Event Collector Workflow¶
The following is a block diagram of the event collector lifecycle:
Input is any source of event data – this could be an an upstream application, an API endpoint, an MQTT broker delivering subscribed messages, etc.
Output is any endpoint, service, or a persistent storage – anything you want to send you event payloads to downsteam
The event collector stage consist of:
a collector queue running consumers that listen for event payloads from the input;
a router that sends event payloads from consumers to collectors depending on the delivery mode;
one or more collector objects that process the event payloads and sends them to the output.
The event-collector library provides a publisher-consumer queue
and a set of data structures to build the middleware layer between
your input source and your output services.
Event Collector Setup Overview¶
Below is a walkthrough of the various event collector components explaining how the library supports different use cases.
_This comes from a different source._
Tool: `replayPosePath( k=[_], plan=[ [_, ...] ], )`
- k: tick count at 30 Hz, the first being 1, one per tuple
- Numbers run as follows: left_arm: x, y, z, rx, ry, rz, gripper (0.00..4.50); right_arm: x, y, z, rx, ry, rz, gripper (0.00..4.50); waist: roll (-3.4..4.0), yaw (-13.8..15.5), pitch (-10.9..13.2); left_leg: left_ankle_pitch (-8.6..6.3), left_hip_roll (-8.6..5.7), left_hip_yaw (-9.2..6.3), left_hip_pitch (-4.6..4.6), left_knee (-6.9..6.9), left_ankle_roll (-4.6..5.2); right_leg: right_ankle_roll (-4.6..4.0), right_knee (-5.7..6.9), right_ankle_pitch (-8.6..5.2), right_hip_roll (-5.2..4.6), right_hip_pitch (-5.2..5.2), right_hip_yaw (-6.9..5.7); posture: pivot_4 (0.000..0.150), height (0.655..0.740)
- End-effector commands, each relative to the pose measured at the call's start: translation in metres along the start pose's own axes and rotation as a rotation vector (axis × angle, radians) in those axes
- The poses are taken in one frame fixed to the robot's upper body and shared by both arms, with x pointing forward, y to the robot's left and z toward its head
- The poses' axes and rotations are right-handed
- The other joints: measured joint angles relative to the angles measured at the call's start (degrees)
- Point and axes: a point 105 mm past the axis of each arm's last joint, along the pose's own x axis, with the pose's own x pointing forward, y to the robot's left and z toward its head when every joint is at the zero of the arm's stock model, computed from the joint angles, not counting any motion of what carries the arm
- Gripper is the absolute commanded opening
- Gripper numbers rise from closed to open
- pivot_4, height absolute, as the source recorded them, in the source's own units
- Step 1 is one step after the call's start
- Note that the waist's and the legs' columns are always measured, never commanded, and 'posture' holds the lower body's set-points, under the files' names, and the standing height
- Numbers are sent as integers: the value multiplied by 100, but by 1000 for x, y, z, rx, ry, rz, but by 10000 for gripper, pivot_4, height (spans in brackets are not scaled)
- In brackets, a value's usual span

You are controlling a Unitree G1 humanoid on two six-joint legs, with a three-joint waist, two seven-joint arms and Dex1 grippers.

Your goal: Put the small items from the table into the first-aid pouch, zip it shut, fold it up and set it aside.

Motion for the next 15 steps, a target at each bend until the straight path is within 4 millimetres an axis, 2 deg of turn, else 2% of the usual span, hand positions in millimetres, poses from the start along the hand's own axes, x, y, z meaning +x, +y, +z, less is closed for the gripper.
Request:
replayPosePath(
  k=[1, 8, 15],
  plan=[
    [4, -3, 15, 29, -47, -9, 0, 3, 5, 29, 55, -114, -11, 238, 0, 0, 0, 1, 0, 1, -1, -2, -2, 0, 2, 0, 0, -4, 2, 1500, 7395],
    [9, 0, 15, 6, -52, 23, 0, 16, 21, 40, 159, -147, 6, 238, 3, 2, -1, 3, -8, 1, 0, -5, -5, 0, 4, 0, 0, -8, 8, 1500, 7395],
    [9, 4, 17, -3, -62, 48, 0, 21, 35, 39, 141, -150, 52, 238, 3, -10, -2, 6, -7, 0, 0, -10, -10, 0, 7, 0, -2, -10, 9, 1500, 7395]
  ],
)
We’ll start from the “output” end and work our way backwards towards the “input.”
A. Defining Collectors¶
For each data processing workflow, you need to create a
Collector object. The
collector’s responsibility is to take input event payloads, process
them, and send them to the output. The Collector requires a
Processor function, and a unique
key to associate with the function so the collector queue can route
event payloads to their destination. You can create as many collectors
as your workflow requires. The collector queue will route input event
payloads to these collectors according to the delivery method you use
(more details on this below, see C. “Creating Payloads & Specifying
Delivery”).
A minimal processor function looks like:
from event_collector import Context, Ok, Payload, Result
async def event_handler(payload: Payload, ctx: Context) -> Result:
"""Process event payload and prepare result."""
...
return Ok(result)
To create a Collector instance, supply the key and processor as parameters:
from event_collector import Collector
key = "demo-collector"
collector = Collector(key, event_handler)
The signature for a Processor,
which is the event handler, is:
type Processor = Callable[[Payload, Context], Awaitable[Result]]
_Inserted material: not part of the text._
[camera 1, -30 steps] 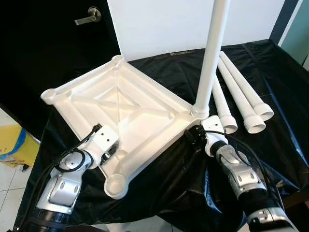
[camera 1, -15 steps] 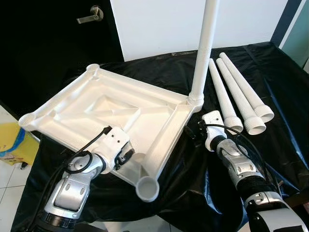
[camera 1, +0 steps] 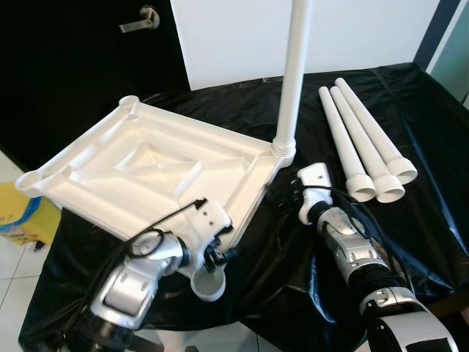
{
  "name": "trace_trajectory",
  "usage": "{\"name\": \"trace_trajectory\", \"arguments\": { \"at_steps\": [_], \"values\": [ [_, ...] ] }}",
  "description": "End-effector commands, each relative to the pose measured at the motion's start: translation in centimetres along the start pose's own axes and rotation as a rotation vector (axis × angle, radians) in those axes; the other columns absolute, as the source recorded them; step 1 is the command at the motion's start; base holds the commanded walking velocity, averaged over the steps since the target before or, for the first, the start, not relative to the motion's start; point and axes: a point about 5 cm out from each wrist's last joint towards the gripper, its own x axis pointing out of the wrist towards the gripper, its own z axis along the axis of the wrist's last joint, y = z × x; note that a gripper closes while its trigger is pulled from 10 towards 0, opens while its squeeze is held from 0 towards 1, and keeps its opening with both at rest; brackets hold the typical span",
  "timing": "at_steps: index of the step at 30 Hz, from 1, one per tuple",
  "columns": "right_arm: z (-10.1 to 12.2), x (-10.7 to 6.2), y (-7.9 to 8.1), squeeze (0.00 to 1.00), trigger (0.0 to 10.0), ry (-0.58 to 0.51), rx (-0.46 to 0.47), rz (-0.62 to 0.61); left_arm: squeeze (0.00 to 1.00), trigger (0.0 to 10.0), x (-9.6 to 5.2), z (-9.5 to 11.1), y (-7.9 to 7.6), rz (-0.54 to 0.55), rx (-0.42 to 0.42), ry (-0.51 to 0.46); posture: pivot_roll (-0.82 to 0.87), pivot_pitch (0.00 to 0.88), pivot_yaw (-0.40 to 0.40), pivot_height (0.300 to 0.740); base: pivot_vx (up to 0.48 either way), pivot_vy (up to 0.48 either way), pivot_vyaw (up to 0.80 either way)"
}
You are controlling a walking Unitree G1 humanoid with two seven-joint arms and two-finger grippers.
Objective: Building children table
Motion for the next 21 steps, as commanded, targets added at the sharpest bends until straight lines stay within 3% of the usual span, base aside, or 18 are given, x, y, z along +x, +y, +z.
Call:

A Payload is a wrapper for the event
payload value. It also carries metadata on how to deliver the payload
to collectors. We’ll go over payload details more below
(see C. “Creating Payloads & Specifying Delivery”).
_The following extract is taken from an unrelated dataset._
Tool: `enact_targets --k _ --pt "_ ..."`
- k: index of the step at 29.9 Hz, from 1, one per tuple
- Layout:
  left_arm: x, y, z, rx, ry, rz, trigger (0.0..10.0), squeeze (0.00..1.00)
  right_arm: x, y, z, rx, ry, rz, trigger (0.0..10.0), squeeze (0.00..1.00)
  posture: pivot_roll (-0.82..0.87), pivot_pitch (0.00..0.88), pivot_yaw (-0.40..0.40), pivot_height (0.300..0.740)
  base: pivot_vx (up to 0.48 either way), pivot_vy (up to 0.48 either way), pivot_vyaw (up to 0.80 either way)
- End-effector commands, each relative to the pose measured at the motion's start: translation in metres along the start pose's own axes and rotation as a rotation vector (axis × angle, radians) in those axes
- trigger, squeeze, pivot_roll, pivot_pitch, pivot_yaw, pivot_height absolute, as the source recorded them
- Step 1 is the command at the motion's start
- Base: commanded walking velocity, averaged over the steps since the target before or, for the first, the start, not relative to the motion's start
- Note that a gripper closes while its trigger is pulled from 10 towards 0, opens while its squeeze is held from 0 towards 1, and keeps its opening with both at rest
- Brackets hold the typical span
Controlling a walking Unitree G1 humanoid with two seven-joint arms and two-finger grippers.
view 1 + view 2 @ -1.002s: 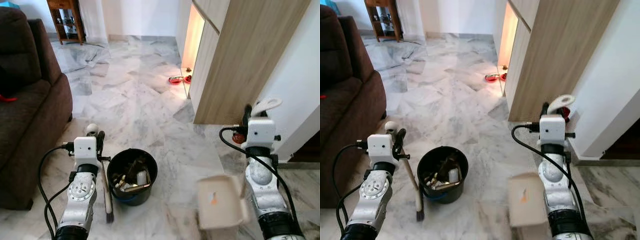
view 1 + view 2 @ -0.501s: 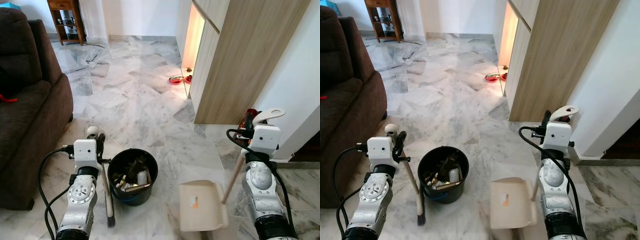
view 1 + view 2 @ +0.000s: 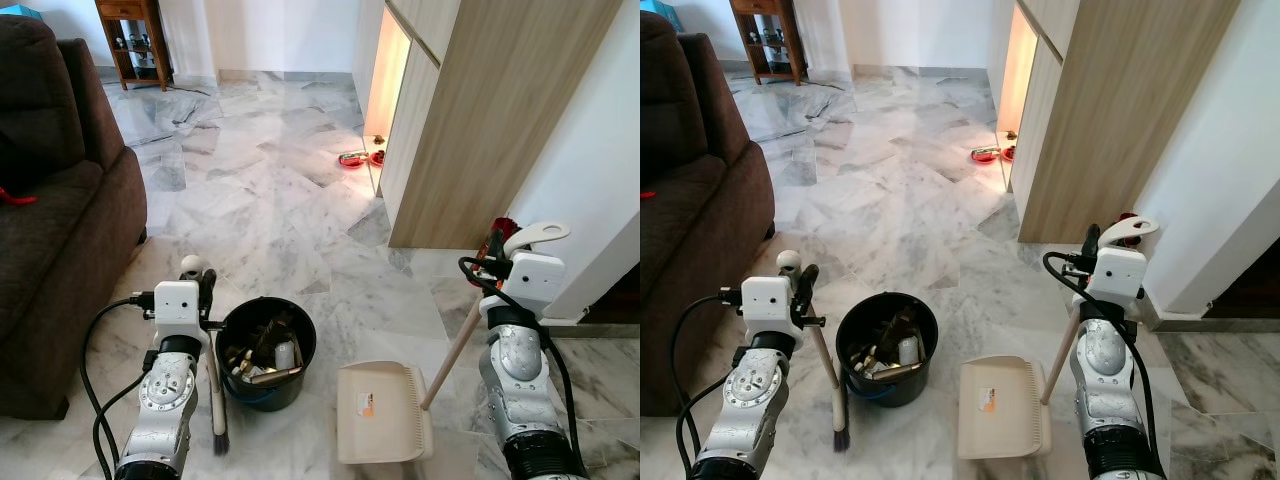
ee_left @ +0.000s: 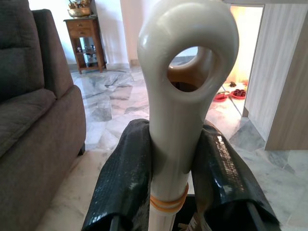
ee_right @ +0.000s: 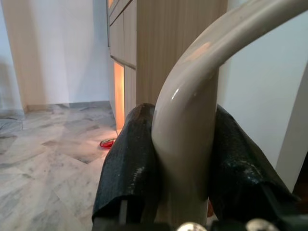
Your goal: Sweep floor
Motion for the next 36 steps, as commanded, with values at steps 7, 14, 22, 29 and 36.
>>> enact_targets --k 7,14,22,29,36 --pt "0.0042 0.0185 0.0146 0.013 -0.066 0.079 10.0 0.0 0.0003 0.0064 0.0006 0.01 0.001 0.03 10.0 0.0 0.06 0.0 -0.044 0.74 0.0 0.0 0.0" --pt "0.0051 0.0214 0.0102 0.002 -0.046 0.087 10.0 0.0 0.0015 0.0083 -0.0013 0.022 0.003 0.031 10.0 0.0 0.05 0.0 -0.036 0.74 -0.209 0.0 0.0" --pt "0.0061 0.0229 0.0101 -0.001 -0.044 0.092 10.0 0.0 0.0036 0.0094 -0.0026 0.024 0.01 0.03 10.0 0.0 0.05 0.0 -0.033 0.74 -0.064 0.0 0.0" --pt "0.0059 0.0236 0.0089 -0.002 -0.041 0.094 10.0 0.0 0.0032 0.0089 -0.0062 0.033 0.022 0.025 10.0 0.0 0.06 0.0 -0.035 0.74 0.0 0.0 0.0" --pt "0.0056 0.0237 0.0093 -0.006 -0.038 0.094 10.0 0.0 0.0044 0.0095 -0.0066 0.035 0.026 0.024 10.0 0.0 0.06 0.0 -0.039 0.74 0.0 0.0 0.0"
Point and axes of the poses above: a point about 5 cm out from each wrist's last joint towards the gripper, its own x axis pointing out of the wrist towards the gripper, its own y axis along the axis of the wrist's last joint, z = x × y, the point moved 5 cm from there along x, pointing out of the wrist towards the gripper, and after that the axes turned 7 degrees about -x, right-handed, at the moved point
A Context is a container to store
objects and values for the collector it’s attached to. Each
Collector automatically creates an empty Context object. You
can also create your own Context and pass it in the ctx
parameter when you initialize the Collector. For example:
key = "demo-collector"
ctx = Context()
ctx.config_value = os.getenv("CONFIG_VALUE")
collector = Collector(
key,
event_handler,
lifecycle=lifecycle,
ctx=ctx,
)
The Collector also accepts a topics parameter (a list of
str) that specifies the list of topics the collector listens
to. Like the collector “key,” topics are used for
routing. (See C. “Creating Payloads & Specifying Delivery” below).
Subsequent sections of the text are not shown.